Lundi 11 mai, les 27 pays de l’UE se sont entendus pour brandir la menace de sanctions contre les organisations soutenant les nouvelles opérations de colonisation israélienne en Cisjordanie : les potentiels avoirs dans l’UE de quatre organisations de colons extrémistes coupables de violence seraient gelés ; leurs responsables interdits d’entrer dans les pays de l’Union. Ce serait une grande avancée que seul le gouvernement d’extrême droite hongrois, qui vient de chuter, bloquait jusque-là et que même la très réactionnaire Meloni d’Italie a entérinée. C’est dire que ça ne va pas bien loin.
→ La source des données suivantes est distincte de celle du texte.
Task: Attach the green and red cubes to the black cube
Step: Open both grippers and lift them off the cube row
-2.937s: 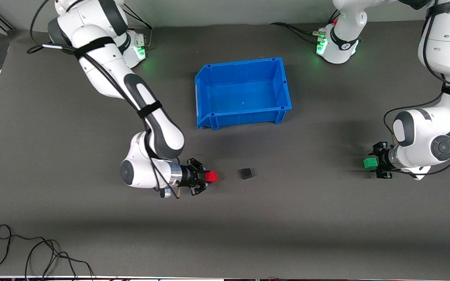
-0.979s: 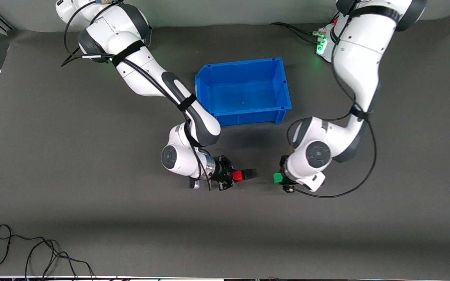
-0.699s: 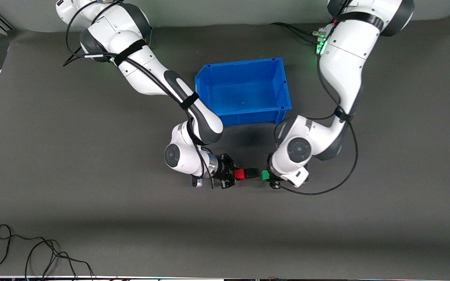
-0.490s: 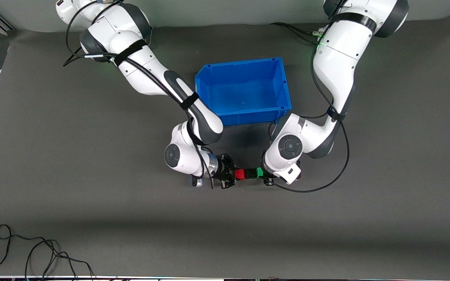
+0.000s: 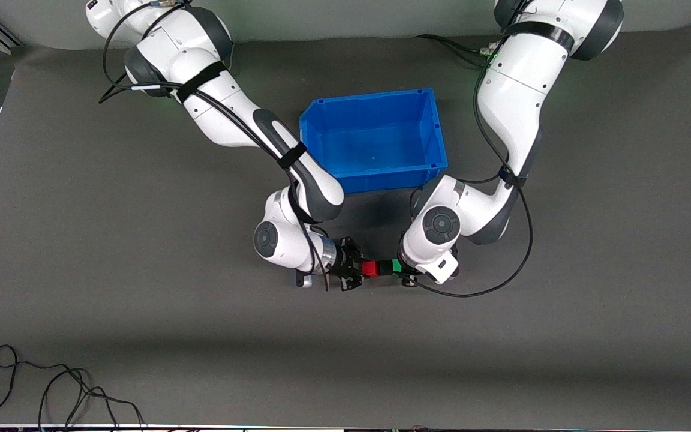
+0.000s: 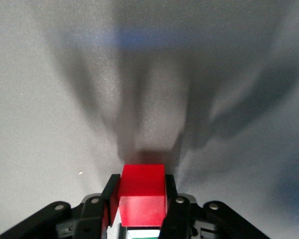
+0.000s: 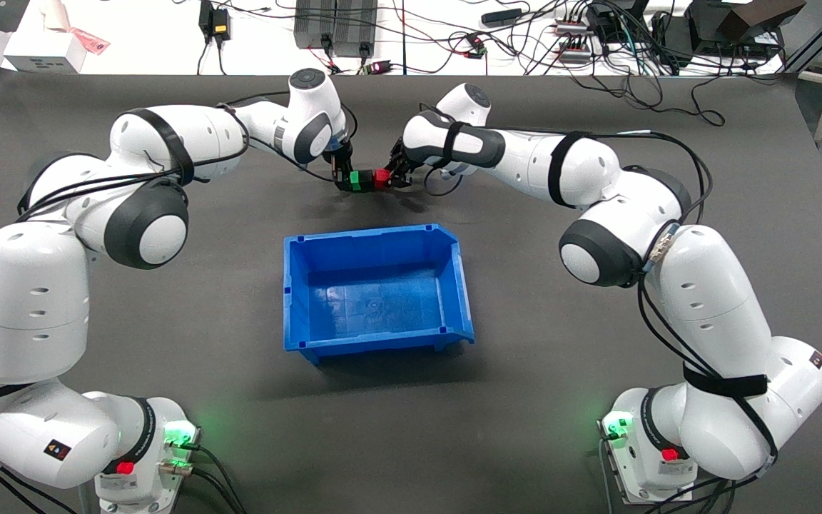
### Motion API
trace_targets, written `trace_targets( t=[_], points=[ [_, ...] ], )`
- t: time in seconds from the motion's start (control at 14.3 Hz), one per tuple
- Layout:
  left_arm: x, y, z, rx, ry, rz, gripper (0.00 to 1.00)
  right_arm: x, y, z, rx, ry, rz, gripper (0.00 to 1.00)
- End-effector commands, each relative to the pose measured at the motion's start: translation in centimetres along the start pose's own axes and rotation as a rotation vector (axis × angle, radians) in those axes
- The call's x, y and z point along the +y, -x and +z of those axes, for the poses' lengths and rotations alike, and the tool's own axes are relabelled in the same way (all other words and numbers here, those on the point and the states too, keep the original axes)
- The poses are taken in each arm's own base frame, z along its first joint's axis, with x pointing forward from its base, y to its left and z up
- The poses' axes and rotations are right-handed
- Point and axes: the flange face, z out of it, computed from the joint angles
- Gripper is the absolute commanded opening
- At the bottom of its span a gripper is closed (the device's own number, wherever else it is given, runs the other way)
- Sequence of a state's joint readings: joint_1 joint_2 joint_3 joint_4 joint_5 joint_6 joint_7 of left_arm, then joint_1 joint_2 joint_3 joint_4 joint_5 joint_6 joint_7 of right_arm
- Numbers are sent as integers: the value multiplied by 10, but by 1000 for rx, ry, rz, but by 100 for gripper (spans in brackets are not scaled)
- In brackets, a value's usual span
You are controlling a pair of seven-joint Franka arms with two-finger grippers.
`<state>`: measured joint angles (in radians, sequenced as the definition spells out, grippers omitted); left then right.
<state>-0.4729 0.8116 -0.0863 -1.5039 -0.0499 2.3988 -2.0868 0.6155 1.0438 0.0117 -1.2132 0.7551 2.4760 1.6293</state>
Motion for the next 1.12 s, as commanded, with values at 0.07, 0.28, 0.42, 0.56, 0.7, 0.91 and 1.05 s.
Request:
trace_targets(
  t=[0.07,0.28,0.42,0.56,0.7,0.91,1.05],
  points=[
    [22,-7,-28,25,50,-2,100,-8,4,-5,0,-36,-11,100],
    [47,-46,-80,83,67,45,100,-21,9,-36,-6,-67,-13,100],
    [63,-83,-116,96,63,40,100,-29,1,-71,83,-81,-80,100],
    [72,-132,-149,128,-3,79,100,-33,1,-105,182,-16,-196,100],
    [75,-184,-183,147,-77,147,100,-45,-16,-151,210,71,-309,100],
    [80,-243,-245,141,-60,244,100,-65,-46,-239,206,143,-474,100],
    [76,-279,-289,129,-46,326,100,-65,-41,-277,280,165,-590,100]
  ],
)
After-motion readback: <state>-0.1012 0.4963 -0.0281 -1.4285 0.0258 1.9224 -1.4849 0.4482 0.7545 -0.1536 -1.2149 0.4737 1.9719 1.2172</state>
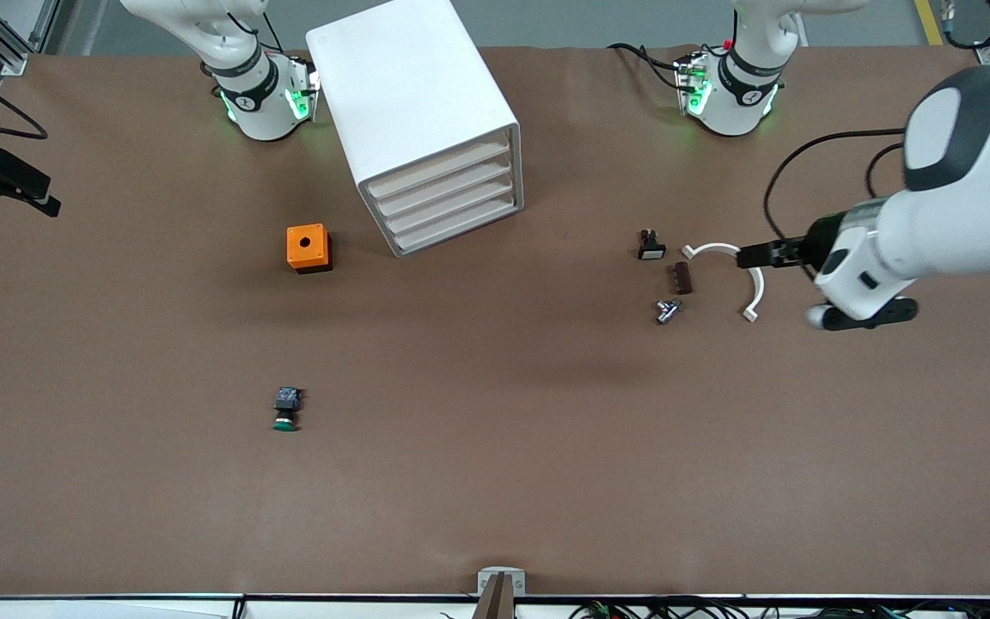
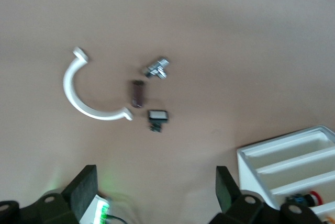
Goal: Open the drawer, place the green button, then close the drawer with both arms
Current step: 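Reach the left gripper toward the cabinet while the right gripper reaches the button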
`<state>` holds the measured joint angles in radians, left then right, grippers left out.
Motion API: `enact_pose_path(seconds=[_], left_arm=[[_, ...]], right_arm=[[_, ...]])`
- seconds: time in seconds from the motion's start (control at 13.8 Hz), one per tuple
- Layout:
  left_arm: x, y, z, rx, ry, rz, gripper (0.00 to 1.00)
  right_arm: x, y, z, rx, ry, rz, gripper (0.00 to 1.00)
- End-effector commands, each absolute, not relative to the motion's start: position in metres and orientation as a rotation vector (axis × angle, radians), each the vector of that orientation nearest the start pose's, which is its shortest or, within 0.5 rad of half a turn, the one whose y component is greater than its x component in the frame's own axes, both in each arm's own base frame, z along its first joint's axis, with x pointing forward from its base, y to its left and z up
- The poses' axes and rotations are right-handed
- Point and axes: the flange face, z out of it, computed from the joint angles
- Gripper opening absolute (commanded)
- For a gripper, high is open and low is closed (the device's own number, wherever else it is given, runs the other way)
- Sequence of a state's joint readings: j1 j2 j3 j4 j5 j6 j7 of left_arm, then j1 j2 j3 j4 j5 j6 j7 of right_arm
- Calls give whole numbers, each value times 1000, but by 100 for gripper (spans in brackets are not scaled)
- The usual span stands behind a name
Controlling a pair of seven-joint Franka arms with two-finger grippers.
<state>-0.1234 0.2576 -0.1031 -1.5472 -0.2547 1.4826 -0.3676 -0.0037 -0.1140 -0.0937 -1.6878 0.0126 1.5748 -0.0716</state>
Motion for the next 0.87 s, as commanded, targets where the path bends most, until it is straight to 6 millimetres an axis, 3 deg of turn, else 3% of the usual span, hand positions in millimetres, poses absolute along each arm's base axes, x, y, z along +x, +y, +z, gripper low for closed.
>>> enact_pose_path(seconds=[0.0,0.15,0.36,0.44,0.58,0.8], left_arm=[[585,-207,454,-3214,-380,767,99],[585,-248,434,-3169,-455,797,99],[585,-304,410,-3073,-650,854,99],[586,-316,402,-3056,-735,901,99],[591,-329,391,-3036,-937,969,99],[592,-358,369,-2981,-1163,1001,100]], right_arm=[[512,-48,644,-3122,32,-40,100],[517,-60,641,-3112,70,-23,100],[541,-63,599,-3125,62,92,100],[556,-62,571,-3124,58,159,100],[585,-67,538,-3116,72,215,100],[604,-67,504,-3130,62,291,100]])
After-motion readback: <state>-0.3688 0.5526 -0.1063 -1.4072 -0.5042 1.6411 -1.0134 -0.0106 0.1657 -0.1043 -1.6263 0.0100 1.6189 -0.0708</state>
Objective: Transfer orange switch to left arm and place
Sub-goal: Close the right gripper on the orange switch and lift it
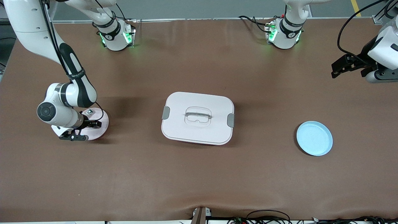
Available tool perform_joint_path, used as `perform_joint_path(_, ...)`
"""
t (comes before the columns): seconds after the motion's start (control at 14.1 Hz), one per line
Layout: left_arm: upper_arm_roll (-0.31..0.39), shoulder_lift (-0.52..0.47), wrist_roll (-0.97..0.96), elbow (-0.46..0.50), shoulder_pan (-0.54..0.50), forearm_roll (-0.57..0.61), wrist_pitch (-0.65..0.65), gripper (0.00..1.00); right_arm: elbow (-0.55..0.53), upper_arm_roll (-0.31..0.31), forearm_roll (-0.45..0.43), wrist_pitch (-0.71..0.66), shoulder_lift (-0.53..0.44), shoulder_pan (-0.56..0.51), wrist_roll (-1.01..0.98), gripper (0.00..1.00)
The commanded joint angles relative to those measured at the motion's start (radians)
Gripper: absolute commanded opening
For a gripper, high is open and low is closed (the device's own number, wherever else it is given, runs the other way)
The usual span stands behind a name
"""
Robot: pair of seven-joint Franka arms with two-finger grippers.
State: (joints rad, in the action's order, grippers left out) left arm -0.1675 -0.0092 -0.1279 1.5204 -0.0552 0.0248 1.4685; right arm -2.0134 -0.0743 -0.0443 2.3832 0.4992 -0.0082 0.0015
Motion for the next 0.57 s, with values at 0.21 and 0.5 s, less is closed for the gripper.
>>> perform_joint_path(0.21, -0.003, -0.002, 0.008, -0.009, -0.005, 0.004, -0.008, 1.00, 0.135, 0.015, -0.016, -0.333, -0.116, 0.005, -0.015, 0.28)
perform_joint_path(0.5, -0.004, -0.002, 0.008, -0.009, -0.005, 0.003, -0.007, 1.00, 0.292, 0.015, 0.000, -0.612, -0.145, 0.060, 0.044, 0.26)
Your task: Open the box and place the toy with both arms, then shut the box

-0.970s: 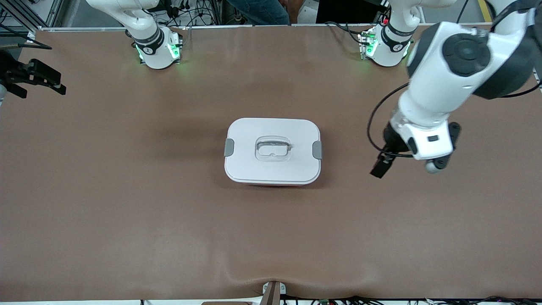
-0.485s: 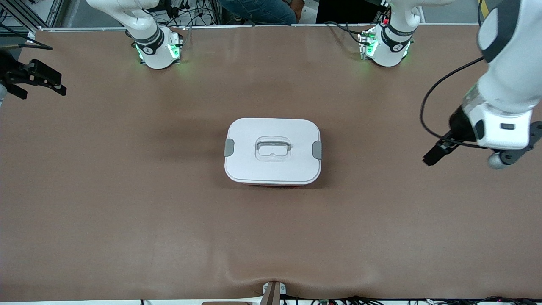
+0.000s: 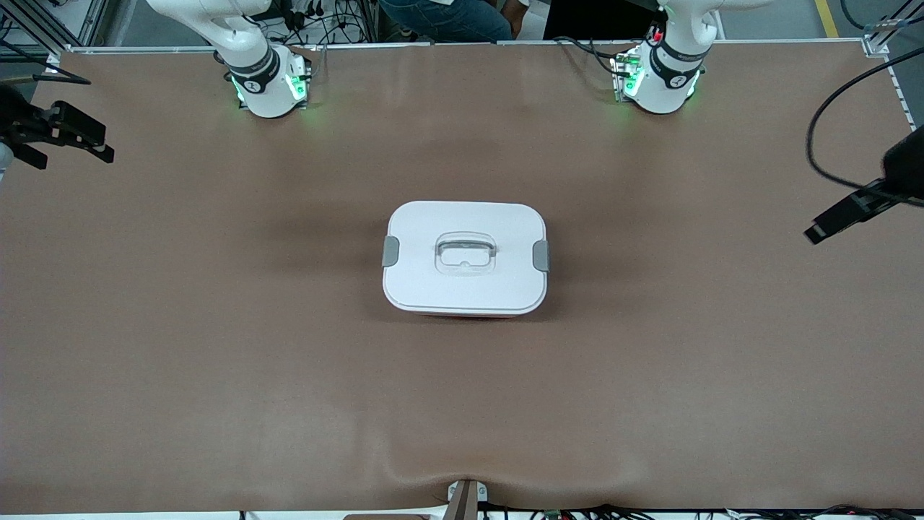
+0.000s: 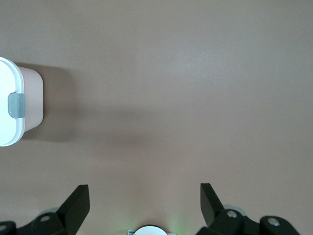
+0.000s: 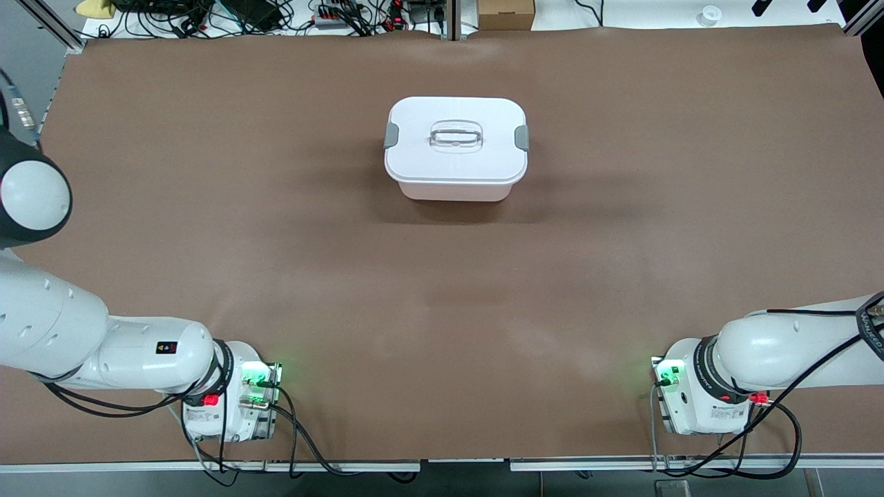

Quant à l’idée un peu plus osée de suspendre les accords d’association entre les pays de l’UE et Israël, elle n’a pas été retenue : on peut refuser quelques passeports, mais surtout aucun contrat d’affaires !
Le même jour, l’armée israélienne menait des raids dans les localités de Beita et Odala au sud de Naplouse et celles de Birzeit et Kobar près de Ramallah dans cette Cisjordanie officiellement palestinienne, où les colonies continuent à s’implanter avec l’aide de l’armée qui intervient pour terroriser la population et l’obliger à fuir avant que des bulldozers ne viennent raser leurs maisons.